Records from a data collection
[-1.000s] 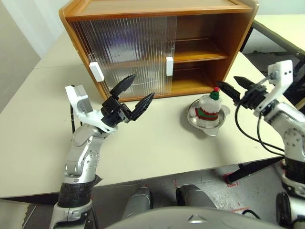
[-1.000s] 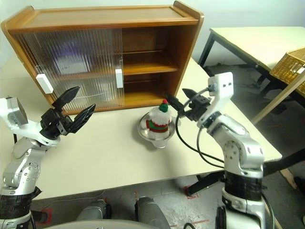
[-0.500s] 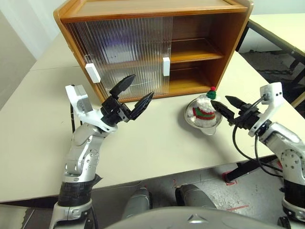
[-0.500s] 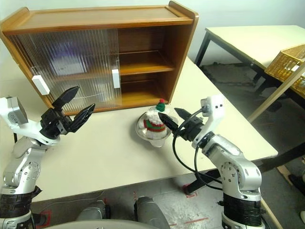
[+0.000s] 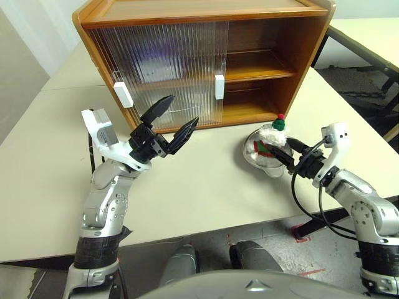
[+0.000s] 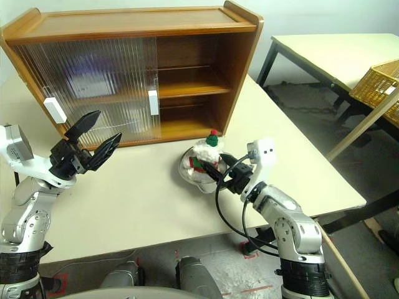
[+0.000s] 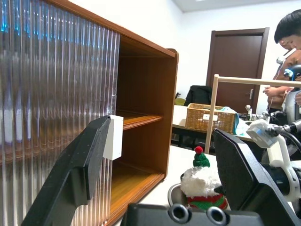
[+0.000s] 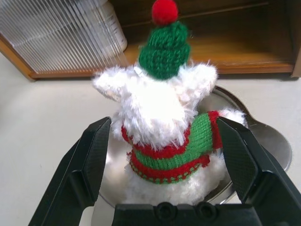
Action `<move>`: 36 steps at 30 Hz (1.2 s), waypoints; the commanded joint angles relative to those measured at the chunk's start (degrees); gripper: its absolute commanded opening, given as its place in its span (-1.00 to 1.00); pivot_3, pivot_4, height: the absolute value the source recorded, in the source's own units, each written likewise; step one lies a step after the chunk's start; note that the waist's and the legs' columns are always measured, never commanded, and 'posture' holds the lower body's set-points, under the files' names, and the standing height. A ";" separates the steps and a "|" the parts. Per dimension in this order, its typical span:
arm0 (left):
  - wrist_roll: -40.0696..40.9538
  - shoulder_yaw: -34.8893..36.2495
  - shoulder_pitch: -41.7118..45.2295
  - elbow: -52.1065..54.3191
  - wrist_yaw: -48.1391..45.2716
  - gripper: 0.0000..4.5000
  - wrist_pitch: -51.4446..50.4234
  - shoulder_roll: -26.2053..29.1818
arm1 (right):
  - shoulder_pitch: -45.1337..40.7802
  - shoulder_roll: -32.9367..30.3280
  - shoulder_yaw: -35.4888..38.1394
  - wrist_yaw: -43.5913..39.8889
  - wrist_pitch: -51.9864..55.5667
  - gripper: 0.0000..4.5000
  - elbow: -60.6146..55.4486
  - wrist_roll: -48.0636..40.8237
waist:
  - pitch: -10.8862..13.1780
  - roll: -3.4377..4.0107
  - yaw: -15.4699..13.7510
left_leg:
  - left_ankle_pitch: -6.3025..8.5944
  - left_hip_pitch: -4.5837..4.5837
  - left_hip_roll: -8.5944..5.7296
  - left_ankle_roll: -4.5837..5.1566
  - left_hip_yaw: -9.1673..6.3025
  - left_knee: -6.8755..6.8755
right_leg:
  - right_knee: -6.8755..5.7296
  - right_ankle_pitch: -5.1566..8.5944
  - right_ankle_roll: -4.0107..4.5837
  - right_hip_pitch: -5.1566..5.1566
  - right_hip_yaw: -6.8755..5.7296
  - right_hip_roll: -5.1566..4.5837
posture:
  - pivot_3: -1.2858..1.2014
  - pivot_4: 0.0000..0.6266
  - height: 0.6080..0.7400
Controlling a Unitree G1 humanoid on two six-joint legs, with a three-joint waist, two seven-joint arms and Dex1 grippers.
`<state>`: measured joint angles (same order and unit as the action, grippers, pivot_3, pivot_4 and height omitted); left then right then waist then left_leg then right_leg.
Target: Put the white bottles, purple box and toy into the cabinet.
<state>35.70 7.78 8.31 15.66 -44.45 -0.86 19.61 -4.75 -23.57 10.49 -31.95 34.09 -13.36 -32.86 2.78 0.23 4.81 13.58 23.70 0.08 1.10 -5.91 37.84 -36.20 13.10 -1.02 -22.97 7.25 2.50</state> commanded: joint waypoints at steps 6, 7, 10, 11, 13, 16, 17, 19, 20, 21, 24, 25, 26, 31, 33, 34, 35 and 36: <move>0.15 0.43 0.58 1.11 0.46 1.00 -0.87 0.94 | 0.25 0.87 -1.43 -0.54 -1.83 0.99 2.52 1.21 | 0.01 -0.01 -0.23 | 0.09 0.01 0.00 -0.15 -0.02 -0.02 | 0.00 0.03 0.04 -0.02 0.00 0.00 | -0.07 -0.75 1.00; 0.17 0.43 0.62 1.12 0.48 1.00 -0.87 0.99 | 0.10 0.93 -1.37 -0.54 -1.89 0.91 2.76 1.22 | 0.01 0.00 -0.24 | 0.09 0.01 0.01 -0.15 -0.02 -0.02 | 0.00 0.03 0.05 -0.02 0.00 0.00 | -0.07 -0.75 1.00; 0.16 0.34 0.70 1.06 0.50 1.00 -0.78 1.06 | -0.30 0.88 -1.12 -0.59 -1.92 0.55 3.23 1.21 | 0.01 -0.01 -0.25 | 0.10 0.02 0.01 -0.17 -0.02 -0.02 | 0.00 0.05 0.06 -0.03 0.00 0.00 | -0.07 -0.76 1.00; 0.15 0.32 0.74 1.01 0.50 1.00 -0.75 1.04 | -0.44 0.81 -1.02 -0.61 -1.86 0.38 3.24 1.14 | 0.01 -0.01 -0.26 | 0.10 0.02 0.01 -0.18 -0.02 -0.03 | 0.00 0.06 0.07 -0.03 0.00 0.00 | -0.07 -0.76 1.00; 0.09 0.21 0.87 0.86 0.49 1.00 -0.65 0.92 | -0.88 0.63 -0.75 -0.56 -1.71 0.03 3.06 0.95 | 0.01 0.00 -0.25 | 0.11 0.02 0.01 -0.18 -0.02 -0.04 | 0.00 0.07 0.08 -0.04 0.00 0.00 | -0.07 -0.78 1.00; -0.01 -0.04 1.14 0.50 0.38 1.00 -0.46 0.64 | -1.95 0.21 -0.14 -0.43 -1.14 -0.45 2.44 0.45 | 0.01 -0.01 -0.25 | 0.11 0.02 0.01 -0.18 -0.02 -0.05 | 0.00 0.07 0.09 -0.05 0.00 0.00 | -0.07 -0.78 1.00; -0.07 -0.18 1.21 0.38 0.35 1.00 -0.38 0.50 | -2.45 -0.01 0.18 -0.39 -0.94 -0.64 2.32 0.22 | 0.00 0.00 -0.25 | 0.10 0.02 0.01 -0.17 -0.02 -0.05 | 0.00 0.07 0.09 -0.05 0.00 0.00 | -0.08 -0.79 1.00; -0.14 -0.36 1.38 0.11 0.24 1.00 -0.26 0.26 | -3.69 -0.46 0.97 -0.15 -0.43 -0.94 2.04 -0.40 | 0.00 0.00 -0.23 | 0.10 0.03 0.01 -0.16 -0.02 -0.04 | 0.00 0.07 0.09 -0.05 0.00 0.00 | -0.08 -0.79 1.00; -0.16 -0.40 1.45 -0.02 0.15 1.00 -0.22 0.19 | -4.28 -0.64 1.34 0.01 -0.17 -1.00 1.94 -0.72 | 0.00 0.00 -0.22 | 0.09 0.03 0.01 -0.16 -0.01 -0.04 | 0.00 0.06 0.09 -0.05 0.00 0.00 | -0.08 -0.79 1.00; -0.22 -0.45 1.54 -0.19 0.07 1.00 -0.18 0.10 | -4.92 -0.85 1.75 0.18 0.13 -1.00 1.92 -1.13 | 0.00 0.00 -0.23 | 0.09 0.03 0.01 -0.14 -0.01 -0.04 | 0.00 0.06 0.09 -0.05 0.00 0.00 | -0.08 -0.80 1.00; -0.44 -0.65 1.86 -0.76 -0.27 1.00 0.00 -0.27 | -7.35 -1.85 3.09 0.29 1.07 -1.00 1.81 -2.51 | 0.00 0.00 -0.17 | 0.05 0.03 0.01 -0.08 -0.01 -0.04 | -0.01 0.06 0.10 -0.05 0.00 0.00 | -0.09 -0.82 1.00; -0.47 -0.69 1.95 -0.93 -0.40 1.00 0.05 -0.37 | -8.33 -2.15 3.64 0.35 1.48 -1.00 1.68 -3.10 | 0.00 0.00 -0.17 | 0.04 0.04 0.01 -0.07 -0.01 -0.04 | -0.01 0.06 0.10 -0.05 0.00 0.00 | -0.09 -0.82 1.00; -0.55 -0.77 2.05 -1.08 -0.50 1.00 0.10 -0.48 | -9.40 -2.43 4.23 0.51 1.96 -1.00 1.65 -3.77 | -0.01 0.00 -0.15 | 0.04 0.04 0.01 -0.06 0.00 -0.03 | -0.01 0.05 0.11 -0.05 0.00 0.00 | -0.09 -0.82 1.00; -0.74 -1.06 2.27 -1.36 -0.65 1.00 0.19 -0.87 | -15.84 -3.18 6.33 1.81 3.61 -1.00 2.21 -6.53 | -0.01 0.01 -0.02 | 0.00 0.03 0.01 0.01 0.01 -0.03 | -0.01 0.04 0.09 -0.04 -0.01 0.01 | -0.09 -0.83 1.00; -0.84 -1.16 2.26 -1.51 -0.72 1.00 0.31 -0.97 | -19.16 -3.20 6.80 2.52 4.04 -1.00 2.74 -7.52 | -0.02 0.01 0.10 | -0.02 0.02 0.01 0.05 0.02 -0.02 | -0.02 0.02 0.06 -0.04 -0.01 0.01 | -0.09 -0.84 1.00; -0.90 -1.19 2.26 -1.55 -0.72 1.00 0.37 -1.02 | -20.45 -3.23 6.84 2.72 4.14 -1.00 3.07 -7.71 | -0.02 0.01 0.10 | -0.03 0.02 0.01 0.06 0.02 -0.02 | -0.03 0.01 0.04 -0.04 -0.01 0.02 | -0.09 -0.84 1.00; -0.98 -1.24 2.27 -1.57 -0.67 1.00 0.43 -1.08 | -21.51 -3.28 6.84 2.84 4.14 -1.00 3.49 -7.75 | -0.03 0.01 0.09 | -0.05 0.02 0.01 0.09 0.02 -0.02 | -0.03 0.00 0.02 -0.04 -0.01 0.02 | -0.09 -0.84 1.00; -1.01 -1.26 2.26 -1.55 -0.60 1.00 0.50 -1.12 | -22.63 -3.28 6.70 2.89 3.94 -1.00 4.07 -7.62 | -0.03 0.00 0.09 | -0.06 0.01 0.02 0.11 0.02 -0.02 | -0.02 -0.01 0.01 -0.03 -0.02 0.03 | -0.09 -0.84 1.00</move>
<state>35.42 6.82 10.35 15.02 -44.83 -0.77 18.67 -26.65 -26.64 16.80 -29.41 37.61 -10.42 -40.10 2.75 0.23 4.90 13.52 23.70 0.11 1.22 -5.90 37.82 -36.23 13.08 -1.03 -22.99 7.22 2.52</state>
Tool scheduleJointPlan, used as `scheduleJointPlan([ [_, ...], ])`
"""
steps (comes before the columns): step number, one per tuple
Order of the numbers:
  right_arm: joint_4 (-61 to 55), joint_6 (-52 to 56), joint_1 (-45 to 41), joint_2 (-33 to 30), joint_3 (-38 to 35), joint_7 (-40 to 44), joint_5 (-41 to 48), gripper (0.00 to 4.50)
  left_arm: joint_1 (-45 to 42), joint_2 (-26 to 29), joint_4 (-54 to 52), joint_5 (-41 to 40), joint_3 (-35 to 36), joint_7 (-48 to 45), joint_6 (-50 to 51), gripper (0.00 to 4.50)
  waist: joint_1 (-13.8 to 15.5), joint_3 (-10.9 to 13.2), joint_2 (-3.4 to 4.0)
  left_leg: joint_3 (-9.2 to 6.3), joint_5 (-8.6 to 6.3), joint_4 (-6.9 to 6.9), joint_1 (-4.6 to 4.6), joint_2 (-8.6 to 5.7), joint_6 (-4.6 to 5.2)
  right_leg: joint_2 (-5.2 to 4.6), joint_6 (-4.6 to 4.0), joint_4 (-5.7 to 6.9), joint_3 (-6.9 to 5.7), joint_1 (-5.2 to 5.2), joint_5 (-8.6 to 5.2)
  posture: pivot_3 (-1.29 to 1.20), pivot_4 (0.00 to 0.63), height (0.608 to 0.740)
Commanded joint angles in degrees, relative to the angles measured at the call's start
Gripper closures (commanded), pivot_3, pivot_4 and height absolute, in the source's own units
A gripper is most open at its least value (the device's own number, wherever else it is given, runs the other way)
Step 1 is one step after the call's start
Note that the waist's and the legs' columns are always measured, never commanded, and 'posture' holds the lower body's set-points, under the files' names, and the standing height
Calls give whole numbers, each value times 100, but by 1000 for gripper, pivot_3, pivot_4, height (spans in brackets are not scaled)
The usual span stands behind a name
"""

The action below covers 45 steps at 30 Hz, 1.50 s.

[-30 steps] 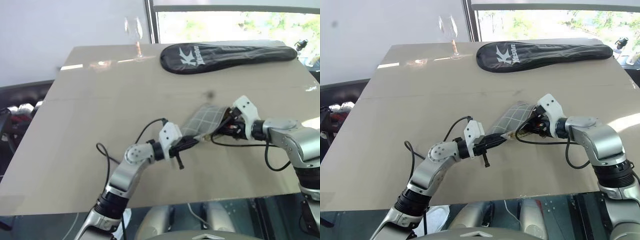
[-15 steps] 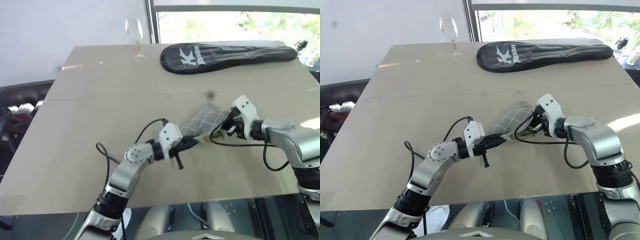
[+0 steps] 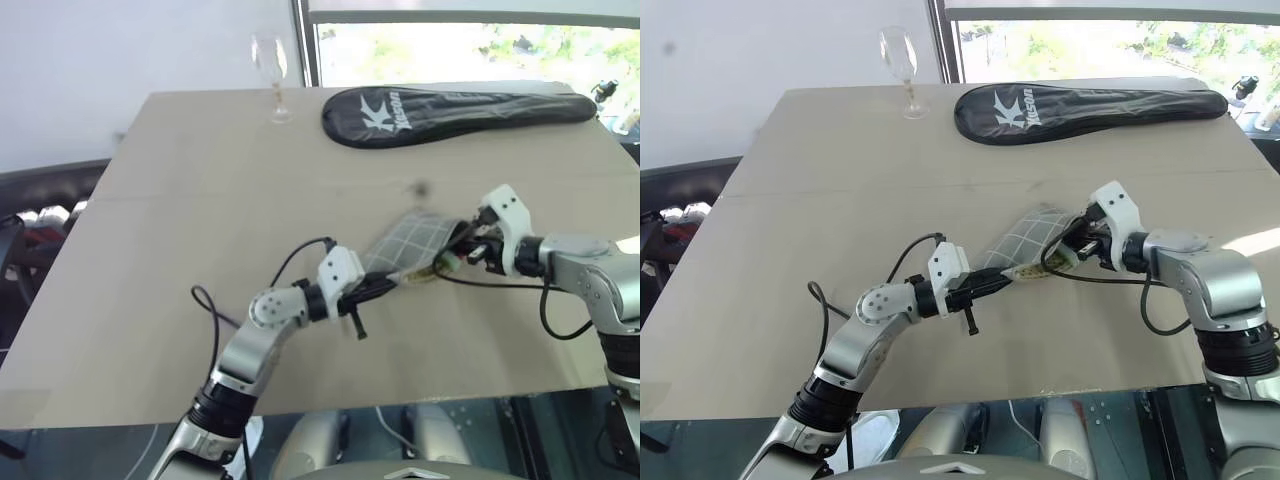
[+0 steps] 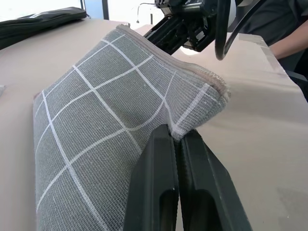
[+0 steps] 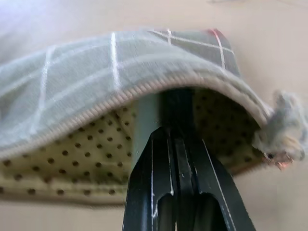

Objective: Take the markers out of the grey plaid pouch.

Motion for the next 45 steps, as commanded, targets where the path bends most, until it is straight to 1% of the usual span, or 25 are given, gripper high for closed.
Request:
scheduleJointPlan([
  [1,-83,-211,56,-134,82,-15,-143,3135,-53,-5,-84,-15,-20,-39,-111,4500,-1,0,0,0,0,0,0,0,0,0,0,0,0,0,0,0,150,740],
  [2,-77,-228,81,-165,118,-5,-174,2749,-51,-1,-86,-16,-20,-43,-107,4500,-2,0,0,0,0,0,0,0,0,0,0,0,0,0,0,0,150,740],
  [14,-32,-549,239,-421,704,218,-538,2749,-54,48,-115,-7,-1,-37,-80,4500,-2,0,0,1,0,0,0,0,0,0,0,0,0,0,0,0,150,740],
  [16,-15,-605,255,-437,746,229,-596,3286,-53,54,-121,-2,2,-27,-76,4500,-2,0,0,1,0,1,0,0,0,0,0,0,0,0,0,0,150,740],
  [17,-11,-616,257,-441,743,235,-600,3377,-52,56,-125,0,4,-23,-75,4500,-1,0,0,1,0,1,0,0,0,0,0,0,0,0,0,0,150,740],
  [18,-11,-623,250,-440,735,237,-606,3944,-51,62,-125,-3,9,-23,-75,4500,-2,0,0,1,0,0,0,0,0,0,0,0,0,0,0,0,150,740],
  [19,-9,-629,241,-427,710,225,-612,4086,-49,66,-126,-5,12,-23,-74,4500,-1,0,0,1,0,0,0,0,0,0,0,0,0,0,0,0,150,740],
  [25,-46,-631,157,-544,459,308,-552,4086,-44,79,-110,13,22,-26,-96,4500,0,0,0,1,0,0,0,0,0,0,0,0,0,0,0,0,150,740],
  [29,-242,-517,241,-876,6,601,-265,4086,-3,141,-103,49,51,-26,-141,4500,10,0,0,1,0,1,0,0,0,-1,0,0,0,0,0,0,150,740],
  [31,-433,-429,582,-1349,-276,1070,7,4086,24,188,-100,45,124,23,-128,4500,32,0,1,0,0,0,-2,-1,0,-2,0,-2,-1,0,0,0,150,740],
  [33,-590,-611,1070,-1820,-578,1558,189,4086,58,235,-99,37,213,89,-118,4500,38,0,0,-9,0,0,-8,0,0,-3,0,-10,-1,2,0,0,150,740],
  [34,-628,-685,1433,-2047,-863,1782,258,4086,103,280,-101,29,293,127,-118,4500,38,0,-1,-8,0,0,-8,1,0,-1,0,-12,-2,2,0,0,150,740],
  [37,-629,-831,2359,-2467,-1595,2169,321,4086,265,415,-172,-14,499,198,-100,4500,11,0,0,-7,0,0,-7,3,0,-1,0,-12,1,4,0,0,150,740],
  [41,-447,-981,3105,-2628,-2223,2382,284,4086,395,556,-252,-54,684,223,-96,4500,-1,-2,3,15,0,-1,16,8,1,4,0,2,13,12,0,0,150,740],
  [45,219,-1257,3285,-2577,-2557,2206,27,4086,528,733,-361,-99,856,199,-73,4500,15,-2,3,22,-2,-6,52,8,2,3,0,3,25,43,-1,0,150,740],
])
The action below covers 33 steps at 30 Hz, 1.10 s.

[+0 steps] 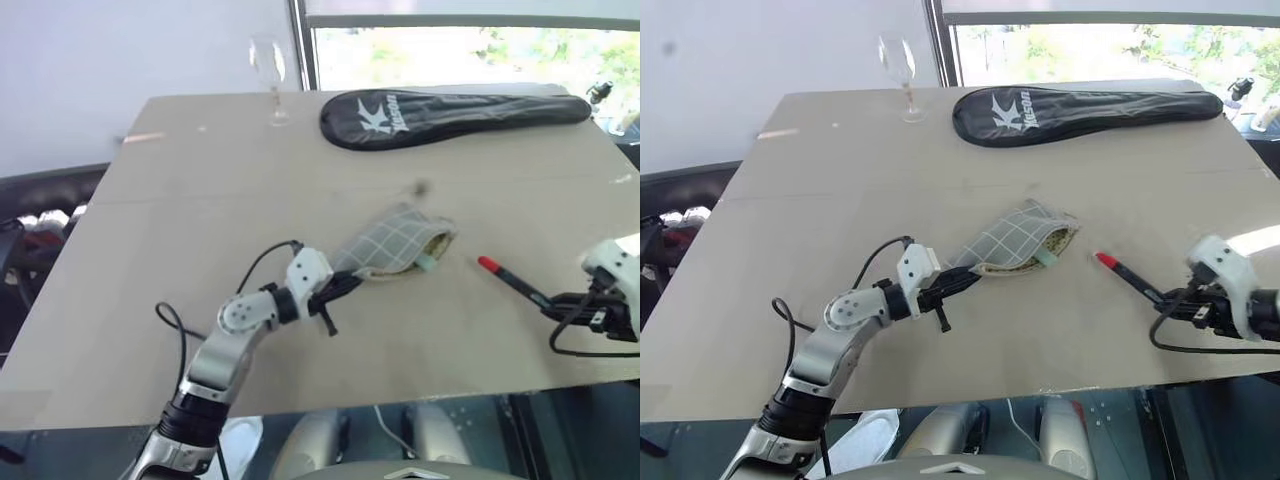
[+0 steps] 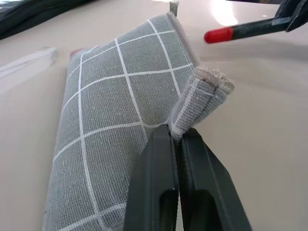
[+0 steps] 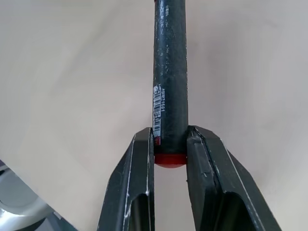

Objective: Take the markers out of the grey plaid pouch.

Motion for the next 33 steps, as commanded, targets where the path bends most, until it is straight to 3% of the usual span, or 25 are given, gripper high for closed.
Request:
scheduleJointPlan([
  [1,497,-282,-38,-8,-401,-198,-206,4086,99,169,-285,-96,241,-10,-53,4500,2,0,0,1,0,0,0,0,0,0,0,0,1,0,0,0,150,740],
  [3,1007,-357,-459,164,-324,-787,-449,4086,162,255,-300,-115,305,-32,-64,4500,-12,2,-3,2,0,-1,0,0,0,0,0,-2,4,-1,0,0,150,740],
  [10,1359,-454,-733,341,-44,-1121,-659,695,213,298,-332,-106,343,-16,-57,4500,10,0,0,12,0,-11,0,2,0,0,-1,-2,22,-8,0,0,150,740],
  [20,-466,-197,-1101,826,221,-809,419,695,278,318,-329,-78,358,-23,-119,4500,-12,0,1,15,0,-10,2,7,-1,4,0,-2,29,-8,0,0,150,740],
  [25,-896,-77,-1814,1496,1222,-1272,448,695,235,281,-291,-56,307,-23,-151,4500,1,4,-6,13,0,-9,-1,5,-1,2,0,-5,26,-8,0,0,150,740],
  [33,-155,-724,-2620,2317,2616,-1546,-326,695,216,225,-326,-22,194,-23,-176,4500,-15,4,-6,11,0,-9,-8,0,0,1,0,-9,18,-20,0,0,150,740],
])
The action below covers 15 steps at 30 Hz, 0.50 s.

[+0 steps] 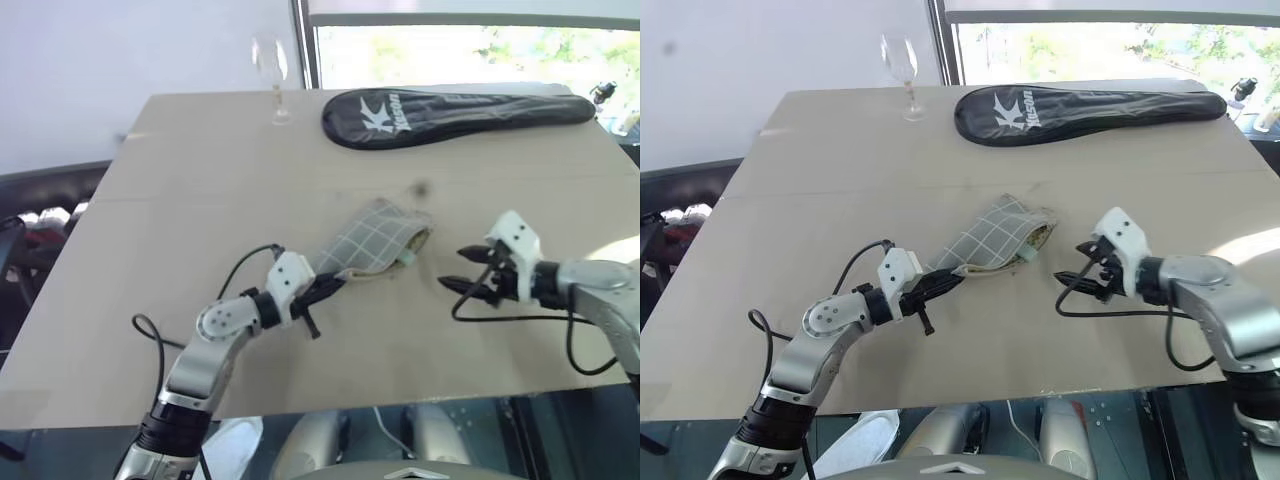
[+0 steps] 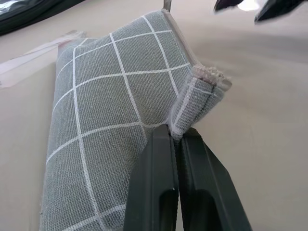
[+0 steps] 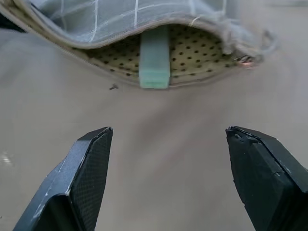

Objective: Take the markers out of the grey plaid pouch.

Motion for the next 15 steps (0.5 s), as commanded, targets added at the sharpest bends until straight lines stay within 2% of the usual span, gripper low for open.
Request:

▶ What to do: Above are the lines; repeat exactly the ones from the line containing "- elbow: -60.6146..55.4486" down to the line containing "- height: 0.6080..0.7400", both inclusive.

▶ Solution for this exercise:
  - elbow: -60.6146..55.4486
  - wrist_roll: -48.0636..40.8237
waist:
  - pitch: -10.8862..13.1780
  - roll: -3.4377..4.0107
  - yaw: -15.4699..13.7510
left_leg:
  - left_ankle_pitch: -6.3025..8.5944
  - left_hip_pitch: -4.5837..4.5837
  - left_hip_roll: -8.5944..5.7296
  - left_ankle_roll: -4.5837..5.1566
  - left_hip_yaw: -9.1673..6.3025
  - left_knee: -6.8755..6.8755
right_leg:
  - right_knee: -6.8755..5.7296
  - right_ankle_pitch: -5.1566..8.5944
  - right_ankle_roll: -4.0107..4.5837
  - right_hip_pitch: -5.1566..5.1566
  - right_hip_yaw: -6.8755..5.7296
  - right_hip_roll: -5.1566..4.5837
posture:
  - pivot_3: -1.2858..1.2014
  - pivot_4: 0.0000..0.6266
  - height: 0.6080..0.7400

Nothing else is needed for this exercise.